Pregnancy

NCT wants all women and their partners to feel supported during pregnancy and prepared for parenthood.

NCT has produced evidence-based information on Antenatal care and Antenatal courses and on a range of pregnancy related topics, including pre-eclampsia, yoga in pregnancy and complementary therapies.

NICE guidance

The National Institute for Health and Clinical Excellence (NICE) has produced clinical guidance on Antenatal care: routine care for the healthy pregnant woman. Pregnant women with complex social factors may need additional support to use antenatal care services. The guideline Pregnancy and complex social factors: a model for service provision for pregnant women with complex social factors, published September 2010, describes how access to care can be improved, how contact with antenatal carers can be maintained, the additional support and consultations that are required and the additional information that should be offered to pregnant women with complex social factors.

Published in August 2010 the NICE guidance on Hypertension in pregnancy provides evidence-based advice on the care and treatment of women who have or are at risk of developing hypertension (high blood pressure) in pregnancy. It contains advice on the diagnosis and management of hypertension during pregnancy, birth and the postnatal period. It also includes advice for women with chronic hypertension who wish to conceive and for women who have had a pregnancy complicated by hypertension.

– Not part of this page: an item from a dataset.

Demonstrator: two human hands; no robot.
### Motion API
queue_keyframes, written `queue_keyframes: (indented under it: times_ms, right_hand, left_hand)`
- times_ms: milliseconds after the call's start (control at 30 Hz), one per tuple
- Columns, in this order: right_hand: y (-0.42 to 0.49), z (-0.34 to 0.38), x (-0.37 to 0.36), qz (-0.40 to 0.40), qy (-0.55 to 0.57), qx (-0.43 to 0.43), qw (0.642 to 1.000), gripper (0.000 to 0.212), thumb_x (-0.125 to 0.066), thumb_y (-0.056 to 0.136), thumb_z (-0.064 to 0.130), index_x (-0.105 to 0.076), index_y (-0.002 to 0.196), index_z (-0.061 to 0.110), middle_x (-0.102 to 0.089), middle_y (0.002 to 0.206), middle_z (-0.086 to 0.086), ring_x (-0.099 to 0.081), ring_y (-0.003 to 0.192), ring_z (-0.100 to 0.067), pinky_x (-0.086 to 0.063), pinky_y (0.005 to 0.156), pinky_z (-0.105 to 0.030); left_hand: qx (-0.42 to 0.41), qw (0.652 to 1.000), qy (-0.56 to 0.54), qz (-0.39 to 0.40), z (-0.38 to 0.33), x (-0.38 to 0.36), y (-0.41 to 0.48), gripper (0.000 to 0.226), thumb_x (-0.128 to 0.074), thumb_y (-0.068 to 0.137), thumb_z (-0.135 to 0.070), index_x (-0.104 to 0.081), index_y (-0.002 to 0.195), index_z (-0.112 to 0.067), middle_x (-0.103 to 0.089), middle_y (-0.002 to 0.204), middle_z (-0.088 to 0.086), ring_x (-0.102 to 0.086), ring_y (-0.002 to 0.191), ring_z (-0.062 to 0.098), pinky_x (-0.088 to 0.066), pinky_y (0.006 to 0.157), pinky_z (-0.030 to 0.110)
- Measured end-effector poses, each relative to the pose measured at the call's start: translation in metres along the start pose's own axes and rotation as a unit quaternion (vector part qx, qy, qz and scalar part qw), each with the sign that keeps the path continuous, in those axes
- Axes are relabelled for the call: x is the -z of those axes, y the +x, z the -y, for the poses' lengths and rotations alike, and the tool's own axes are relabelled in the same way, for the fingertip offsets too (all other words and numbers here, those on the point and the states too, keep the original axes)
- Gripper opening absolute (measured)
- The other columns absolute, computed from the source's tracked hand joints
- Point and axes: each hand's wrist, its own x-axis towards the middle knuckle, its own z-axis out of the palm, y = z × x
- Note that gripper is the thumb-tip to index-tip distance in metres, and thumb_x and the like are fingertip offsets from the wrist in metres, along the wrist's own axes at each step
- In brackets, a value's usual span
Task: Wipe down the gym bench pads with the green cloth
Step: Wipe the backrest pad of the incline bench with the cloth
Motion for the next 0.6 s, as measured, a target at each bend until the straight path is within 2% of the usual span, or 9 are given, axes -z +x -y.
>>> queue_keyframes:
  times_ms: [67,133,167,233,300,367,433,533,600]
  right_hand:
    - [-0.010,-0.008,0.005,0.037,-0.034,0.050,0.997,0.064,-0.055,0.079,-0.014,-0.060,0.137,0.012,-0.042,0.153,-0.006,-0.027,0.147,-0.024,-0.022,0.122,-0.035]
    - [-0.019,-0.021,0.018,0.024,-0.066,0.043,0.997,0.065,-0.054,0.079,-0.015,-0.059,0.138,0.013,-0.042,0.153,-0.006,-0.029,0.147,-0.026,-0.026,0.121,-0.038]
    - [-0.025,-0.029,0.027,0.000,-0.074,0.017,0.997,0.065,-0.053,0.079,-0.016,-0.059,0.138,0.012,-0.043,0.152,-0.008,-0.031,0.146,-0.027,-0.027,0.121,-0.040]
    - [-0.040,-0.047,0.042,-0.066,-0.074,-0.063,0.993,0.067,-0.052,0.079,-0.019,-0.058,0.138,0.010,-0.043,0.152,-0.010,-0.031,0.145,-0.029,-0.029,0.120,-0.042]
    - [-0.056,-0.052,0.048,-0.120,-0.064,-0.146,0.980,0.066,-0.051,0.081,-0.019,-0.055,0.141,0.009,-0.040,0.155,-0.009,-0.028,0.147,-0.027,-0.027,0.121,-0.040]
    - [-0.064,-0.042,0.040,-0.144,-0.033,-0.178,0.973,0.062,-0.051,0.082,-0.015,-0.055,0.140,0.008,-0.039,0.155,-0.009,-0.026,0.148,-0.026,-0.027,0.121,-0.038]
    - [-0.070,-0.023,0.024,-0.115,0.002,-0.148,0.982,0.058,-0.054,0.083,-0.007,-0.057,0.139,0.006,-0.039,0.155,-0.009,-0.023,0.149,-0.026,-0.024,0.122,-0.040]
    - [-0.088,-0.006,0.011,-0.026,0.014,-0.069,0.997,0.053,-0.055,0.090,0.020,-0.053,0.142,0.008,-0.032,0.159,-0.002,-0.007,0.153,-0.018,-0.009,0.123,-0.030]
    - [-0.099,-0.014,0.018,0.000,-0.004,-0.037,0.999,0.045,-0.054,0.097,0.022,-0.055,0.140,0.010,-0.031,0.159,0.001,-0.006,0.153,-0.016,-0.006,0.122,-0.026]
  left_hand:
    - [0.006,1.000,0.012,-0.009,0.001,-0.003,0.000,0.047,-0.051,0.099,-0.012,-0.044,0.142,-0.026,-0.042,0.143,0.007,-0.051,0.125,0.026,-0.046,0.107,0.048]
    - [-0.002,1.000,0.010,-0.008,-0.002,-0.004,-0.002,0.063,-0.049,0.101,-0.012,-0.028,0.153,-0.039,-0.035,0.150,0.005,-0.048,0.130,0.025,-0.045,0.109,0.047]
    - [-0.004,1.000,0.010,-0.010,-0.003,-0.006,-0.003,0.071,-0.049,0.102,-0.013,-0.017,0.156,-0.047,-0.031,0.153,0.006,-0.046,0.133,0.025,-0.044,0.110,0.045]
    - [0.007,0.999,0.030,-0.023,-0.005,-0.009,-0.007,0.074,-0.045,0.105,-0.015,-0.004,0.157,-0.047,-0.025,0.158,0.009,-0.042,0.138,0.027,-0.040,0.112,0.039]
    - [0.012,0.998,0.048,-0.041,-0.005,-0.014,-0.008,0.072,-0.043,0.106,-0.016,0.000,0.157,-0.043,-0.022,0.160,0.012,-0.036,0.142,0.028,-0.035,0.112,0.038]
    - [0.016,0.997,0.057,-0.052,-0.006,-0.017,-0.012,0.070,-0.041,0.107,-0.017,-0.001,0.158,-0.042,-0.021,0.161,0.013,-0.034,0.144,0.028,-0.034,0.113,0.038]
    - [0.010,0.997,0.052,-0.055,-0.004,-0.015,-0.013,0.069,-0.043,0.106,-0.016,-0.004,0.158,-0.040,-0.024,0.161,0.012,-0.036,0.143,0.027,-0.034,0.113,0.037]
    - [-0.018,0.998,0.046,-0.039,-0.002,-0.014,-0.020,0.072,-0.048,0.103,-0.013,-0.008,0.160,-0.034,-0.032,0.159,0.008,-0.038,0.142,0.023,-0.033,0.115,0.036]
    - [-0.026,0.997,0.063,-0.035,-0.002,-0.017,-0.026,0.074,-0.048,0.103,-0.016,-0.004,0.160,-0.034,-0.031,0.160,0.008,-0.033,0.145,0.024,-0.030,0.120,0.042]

NICE also published the Diabetes in pregnancy guideline in March 2008. The Diabetes in pregnancy guideline offers valuable guidance to health professionals on how to help women manage their diabetes from before conception through to the period after they give birth. 

The NICE guidance for Dietary interventions and physical activity interventions for weight management before, during and after pregnancy was published in July 2010. It offers guidance to managers and health professionals working in antenatal, postnatal services and children’s centres who have a direct or indirect role in, and responsibility for, women who are pregnant or who are planning a pregnancy and mothers who have had a baby in the last 2 years.

Government publications

The Scottish Government wants to ensure that all children have the best possible start to life, are ready to succeed and live longer, healthier lives. The Maternal and Infant Nutrition Framework for Action has been developed to help achieve this and is aimed at a wide variety of organisations with a role in improving maternal and infant nutrition in Scotland.

The NHS Quality Improvement Scotland (QIS) published Version 6 of the Scottish Woman Held Maternity Record in November 2011 and is now being used across Scotland. Scotland is the first of the UK countries to have a single national unified handheld record for women during their maternity care.